Stored data entries

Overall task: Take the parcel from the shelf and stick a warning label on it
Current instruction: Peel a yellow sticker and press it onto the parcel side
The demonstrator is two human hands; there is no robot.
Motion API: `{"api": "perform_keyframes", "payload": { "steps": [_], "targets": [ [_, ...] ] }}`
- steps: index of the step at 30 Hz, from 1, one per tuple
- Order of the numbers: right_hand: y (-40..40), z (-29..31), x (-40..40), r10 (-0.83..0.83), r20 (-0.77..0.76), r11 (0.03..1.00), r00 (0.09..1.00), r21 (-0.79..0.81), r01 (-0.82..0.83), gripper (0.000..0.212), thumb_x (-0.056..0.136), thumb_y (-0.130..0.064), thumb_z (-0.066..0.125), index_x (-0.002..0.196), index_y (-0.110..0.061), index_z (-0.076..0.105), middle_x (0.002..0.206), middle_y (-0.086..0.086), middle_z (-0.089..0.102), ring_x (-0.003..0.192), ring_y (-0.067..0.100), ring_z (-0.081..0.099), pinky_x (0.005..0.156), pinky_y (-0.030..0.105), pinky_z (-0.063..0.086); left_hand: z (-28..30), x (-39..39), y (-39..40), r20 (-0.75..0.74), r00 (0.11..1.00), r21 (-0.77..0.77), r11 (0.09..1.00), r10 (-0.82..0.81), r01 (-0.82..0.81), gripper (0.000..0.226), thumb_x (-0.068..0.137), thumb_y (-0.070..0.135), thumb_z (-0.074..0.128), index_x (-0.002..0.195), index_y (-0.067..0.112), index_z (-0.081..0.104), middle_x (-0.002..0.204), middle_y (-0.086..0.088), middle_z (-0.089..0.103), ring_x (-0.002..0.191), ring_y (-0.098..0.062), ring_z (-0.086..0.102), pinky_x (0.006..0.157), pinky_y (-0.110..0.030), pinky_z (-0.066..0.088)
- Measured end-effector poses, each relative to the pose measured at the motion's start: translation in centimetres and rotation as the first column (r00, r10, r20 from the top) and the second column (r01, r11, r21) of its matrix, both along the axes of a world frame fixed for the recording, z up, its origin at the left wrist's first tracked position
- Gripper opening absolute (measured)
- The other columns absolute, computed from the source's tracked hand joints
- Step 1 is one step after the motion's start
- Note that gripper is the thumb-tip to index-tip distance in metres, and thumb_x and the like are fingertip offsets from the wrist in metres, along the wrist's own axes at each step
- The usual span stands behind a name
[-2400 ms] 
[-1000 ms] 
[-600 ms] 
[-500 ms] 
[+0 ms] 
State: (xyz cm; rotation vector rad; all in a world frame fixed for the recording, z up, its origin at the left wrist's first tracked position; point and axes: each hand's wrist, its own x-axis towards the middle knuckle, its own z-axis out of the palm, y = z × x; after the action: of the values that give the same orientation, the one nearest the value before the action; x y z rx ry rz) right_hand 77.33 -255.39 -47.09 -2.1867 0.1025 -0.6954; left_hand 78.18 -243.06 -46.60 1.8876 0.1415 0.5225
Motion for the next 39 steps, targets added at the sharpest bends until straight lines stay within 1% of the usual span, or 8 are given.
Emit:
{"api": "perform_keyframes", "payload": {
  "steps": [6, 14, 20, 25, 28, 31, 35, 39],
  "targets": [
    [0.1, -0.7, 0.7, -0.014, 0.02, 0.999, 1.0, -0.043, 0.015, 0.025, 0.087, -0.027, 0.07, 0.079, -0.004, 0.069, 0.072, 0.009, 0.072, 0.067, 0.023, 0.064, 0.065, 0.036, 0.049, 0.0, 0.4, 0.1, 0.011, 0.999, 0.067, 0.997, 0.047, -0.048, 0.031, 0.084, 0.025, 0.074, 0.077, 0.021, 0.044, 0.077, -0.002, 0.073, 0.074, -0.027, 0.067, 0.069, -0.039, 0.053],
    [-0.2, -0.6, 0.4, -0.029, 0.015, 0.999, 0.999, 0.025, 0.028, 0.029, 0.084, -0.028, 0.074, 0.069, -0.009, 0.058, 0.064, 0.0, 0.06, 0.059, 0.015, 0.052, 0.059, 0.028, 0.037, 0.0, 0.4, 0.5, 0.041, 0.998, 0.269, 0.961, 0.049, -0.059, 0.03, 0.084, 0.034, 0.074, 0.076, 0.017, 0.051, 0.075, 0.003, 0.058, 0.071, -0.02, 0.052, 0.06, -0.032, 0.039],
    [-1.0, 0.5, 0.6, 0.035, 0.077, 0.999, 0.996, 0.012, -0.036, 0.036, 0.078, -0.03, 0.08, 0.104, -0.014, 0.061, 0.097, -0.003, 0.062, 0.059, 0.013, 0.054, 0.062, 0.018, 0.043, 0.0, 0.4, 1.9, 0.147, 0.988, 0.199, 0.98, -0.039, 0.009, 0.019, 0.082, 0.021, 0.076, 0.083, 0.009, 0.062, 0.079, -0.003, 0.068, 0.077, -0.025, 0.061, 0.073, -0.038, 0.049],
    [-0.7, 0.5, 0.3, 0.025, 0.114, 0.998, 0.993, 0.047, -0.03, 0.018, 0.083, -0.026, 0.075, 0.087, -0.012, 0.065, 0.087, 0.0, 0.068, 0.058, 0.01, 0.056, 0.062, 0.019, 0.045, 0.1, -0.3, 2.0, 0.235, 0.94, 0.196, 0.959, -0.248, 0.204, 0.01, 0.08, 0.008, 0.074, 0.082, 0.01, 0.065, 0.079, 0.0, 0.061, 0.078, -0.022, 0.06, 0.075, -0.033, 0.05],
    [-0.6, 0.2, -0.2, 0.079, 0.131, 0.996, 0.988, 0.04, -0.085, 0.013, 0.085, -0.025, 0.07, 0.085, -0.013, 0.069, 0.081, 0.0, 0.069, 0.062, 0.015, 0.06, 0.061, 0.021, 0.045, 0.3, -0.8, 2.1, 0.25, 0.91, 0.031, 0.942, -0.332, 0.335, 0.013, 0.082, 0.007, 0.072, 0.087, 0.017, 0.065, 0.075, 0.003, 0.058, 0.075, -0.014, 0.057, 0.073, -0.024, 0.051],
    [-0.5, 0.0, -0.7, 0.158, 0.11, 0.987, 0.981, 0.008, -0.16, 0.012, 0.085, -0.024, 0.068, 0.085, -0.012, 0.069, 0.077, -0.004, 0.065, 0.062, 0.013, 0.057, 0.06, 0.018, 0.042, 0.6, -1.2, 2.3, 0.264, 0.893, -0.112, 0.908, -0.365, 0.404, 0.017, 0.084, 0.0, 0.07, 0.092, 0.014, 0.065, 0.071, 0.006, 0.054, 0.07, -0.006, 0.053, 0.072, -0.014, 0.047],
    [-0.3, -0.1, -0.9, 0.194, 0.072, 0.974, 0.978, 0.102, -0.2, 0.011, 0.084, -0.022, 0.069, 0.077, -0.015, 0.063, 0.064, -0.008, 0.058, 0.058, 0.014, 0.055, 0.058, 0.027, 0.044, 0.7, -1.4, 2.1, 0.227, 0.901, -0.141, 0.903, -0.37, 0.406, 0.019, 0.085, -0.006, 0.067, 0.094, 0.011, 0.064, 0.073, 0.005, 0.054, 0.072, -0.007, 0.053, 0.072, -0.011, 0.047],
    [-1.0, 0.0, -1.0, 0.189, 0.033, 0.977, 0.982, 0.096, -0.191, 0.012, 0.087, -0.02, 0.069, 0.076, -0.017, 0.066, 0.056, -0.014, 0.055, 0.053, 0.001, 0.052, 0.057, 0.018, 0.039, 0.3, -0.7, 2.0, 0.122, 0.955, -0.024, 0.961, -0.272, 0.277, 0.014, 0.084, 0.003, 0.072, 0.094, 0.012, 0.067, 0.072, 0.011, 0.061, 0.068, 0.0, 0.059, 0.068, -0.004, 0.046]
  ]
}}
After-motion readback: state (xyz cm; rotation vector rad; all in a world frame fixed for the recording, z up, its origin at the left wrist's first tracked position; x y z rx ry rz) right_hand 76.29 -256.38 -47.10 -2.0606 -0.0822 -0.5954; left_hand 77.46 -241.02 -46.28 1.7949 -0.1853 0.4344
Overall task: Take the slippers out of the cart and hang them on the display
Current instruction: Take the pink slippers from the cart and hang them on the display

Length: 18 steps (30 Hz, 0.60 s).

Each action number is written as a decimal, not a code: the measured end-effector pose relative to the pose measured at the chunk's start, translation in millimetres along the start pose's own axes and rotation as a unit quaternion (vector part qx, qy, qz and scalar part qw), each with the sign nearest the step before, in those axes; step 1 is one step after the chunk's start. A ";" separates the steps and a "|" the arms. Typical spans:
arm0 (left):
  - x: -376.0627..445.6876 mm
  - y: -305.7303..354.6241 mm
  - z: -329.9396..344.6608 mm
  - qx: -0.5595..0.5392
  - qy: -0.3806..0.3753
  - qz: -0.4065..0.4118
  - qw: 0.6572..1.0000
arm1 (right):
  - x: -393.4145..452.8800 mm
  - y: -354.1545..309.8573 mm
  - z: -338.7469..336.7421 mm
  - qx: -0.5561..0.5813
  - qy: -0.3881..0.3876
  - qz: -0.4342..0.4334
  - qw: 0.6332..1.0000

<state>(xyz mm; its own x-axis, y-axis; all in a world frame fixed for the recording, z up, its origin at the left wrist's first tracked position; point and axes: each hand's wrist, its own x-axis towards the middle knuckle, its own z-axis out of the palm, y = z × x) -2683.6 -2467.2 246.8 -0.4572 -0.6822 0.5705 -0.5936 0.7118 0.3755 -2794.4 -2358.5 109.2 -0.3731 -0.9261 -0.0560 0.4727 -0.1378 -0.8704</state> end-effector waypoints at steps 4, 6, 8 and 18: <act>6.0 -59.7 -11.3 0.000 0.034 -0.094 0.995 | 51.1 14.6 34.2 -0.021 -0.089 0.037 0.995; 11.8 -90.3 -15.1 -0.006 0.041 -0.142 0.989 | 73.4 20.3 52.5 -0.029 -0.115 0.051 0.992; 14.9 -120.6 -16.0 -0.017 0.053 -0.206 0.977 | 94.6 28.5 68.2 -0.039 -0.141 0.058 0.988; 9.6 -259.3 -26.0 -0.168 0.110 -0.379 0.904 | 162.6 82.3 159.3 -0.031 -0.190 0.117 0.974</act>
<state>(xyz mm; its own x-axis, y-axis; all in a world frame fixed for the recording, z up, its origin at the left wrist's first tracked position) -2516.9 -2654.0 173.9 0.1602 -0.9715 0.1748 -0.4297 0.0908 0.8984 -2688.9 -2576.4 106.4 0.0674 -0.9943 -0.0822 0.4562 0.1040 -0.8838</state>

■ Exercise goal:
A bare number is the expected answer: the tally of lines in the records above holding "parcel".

■ Solved exercise:
2